:: HOW TO COMPLETE THIS TASK ::
Write only the count of lines that hold the word "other" in the listing.

:: TASK INPUTS ::
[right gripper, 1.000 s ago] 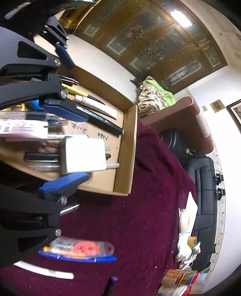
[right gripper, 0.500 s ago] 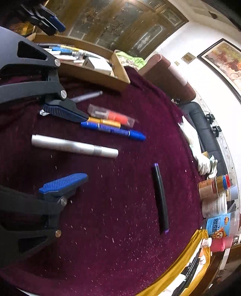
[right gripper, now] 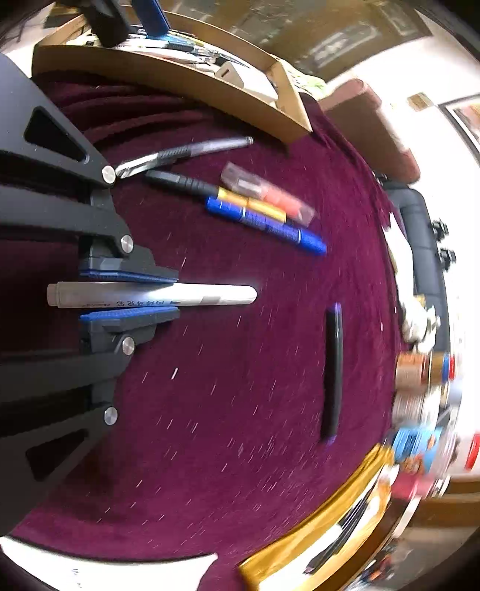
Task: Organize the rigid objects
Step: 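Grasp a white marker with the right tool while the left tool grasps a clear pen, then carry the white marker and clear pen into the tray, open both tools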
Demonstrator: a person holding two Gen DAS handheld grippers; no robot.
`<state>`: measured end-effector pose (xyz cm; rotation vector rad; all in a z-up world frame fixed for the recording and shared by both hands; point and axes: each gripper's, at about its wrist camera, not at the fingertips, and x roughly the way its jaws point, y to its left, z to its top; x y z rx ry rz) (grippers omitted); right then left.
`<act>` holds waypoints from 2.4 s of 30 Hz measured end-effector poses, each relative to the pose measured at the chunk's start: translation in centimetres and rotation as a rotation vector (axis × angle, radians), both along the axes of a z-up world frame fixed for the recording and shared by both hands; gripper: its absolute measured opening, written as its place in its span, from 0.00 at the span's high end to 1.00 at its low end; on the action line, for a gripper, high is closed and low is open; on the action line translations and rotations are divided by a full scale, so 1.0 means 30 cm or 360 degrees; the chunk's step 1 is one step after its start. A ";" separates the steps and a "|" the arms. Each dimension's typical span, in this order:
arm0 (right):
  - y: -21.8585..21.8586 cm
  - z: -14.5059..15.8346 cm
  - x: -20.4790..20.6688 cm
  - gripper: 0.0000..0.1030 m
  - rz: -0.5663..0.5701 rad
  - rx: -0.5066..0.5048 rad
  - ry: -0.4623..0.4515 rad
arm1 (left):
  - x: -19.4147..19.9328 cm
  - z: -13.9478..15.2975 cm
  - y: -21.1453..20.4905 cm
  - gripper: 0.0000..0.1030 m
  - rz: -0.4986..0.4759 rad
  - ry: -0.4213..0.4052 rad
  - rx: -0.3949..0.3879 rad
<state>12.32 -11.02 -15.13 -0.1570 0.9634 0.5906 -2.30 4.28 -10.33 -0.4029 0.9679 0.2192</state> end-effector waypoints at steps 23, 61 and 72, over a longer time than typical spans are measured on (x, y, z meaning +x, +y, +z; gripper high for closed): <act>-0.033 -0.006 -0.009 0.88 -0.0001 0.0048 -0.0035 | 0.230 -0.140 -0.014 0.90 0.0090 0.0293 0.0038; 0.079 0.221 -0.325 0.88 0.0306 0.0311 -0.0269 | -0.298 0.197 0.098 0.93 0.0241 -0.0173 0.0138; 0.254 0.237 -0.396 0.88 0.0616 0.0424 -0.0117 | -0.407 0.155 0.297 0.93 0.0313 -0.0055 0.0043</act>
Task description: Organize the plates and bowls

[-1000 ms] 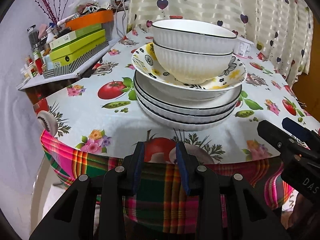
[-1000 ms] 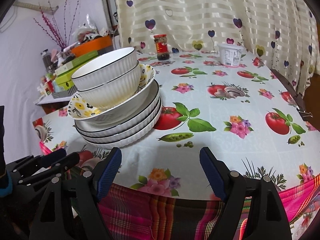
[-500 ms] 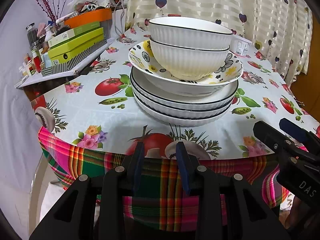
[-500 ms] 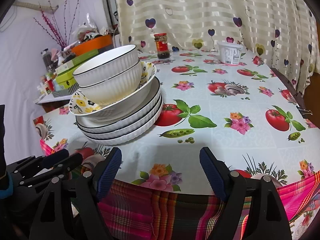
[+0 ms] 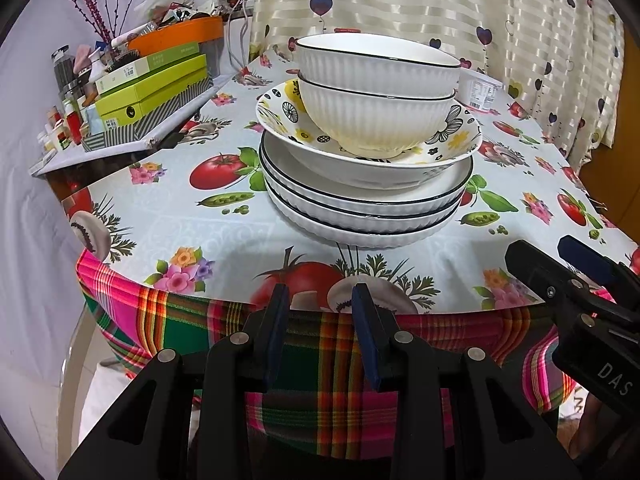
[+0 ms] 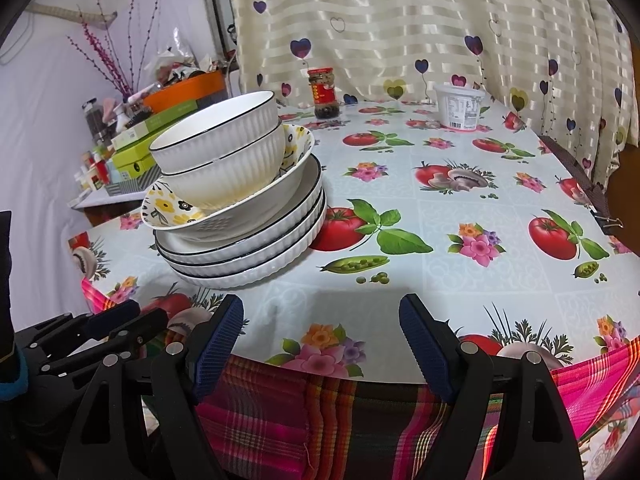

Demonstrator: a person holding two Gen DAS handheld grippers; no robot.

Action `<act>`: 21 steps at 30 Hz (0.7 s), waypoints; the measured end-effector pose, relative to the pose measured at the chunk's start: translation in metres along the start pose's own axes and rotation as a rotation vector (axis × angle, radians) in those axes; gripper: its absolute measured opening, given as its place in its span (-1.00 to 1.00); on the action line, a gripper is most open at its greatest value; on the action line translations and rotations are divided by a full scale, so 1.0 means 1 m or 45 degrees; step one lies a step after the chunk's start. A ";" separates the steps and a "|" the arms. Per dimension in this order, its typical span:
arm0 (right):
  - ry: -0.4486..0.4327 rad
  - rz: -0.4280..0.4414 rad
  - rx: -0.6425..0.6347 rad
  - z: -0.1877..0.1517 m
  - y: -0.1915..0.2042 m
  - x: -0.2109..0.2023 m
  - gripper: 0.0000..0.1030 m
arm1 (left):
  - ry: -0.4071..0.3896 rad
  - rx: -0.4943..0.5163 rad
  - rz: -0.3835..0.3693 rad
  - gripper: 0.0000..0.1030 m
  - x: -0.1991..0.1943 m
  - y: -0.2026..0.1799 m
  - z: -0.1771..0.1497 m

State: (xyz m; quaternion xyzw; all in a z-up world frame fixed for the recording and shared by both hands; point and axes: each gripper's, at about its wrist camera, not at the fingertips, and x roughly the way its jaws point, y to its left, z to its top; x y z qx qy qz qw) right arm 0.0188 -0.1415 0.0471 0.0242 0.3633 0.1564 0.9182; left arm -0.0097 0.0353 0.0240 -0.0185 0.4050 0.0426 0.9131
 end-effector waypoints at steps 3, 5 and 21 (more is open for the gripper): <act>0.000 0.000 0.000 -0.001 0.001 -0.001 0.58 | 0.002 -0.001 -0.001 -0.35 0.000 0.000 -0.001; 0.000 0.000 0.000 -0.002 0.000 -0.001 0.58 | 0.001 -0.001 -0.002 -0.35 0.000 0.000 -0.001; -0.002 0.000 0.000 -0.002 0.001 -0.001 0.58 | -0.005 0.003 -0.003 -0.35 -0.003 0.001 -0.002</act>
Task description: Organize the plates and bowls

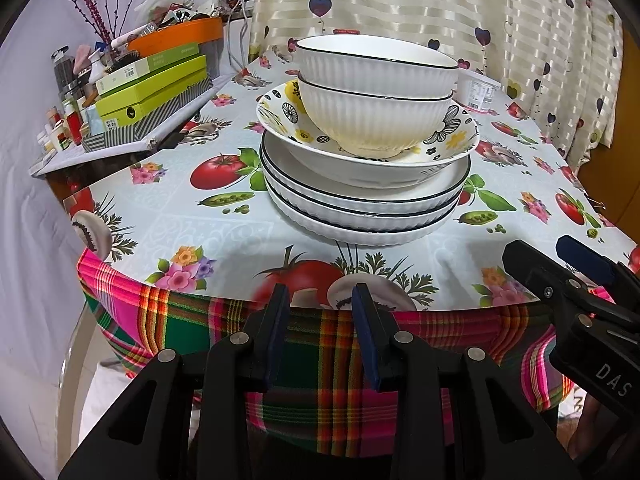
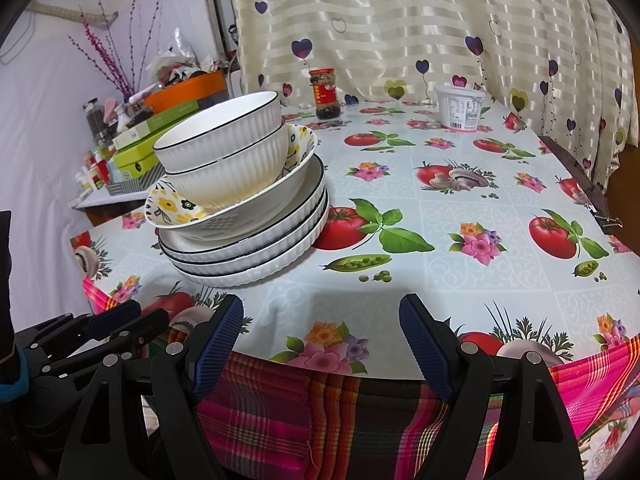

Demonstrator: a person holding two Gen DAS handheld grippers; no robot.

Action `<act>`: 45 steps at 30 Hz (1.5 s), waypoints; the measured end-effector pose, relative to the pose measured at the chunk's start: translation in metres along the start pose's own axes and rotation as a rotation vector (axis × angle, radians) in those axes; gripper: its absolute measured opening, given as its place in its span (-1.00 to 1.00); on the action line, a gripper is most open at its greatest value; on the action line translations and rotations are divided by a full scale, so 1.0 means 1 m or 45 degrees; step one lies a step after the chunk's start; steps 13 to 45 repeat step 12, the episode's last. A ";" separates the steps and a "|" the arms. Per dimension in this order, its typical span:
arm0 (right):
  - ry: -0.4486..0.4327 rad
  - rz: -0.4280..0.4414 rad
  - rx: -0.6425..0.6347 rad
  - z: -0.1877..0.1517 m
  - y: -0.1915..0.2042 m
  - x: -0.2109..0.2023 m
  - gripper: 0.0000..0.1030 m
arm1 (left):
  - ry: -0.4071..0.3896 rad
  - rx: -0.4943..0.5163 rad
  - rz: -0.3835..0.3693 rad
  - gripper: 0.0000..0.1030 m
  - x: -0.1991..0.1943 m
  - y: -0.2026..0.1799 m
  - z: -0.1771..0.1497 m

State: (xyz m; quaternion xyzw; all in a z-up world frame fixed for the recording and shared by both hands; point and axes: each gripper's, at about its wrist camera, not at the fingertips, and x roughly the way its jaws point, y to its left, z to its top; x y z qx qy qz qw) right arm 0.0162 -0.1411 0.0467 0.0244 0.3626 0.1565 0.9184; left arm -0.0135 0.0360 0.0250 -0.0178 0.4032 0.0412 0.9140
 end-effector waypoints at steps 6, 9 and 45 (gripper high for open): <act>0.001 0.001 0.001 0.000 0.000 0.000 0.58 | -0.001 -0.001 0.001 -0.35 0.000 0.000 0.000; -0.001 -0.001 0.001 0.000 0.000 0.000 0.58 | 0.001 -0.003 -0.001 -0.35 0.000 0.001 0.000; -0.002 -0.001 0.001 0.000 0.001 -0.001 0.58 | 0.011 -0.014 -0.006 -0.35 0.000 0.003 0.001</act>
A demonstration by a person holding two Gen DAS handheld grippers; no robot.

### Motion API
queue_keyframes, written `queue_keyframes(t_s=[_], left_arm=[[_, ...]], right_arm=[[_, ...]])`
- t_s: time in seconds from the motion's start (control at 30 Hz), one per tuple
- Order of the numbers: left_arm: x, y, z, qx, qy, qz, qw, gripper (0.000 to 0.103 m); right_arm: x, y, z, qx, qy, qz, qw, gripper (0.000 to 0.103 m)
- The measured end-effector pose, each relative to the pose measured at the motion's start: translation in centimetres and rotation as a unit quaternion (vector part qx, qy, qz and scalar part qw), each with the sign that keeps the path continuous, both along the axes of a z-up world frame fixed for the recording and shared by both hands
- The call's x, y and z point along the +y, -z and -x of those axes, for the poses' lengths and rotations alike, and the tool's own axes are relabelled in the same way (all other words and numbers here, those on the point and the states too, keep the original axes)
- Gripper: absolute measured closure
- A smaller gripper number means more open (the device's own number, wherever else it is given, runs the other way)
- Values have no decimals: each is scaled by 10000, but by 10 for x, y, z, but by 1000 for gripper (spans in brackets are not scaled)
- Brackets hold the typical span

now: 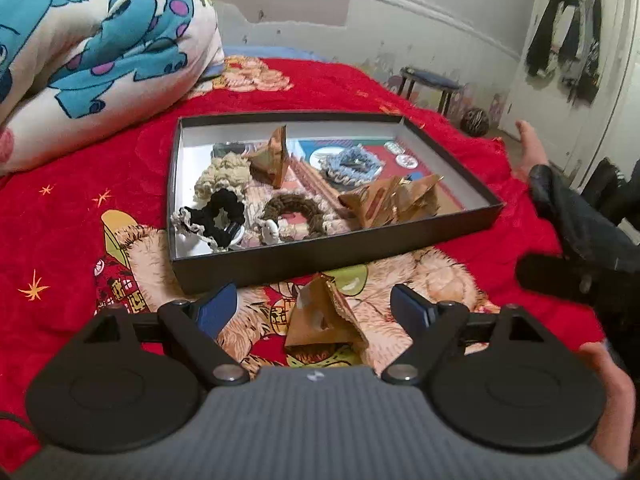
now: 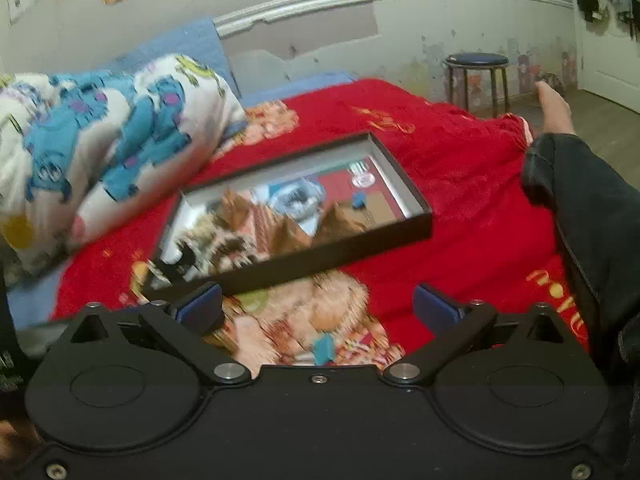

:: REPLY ::
2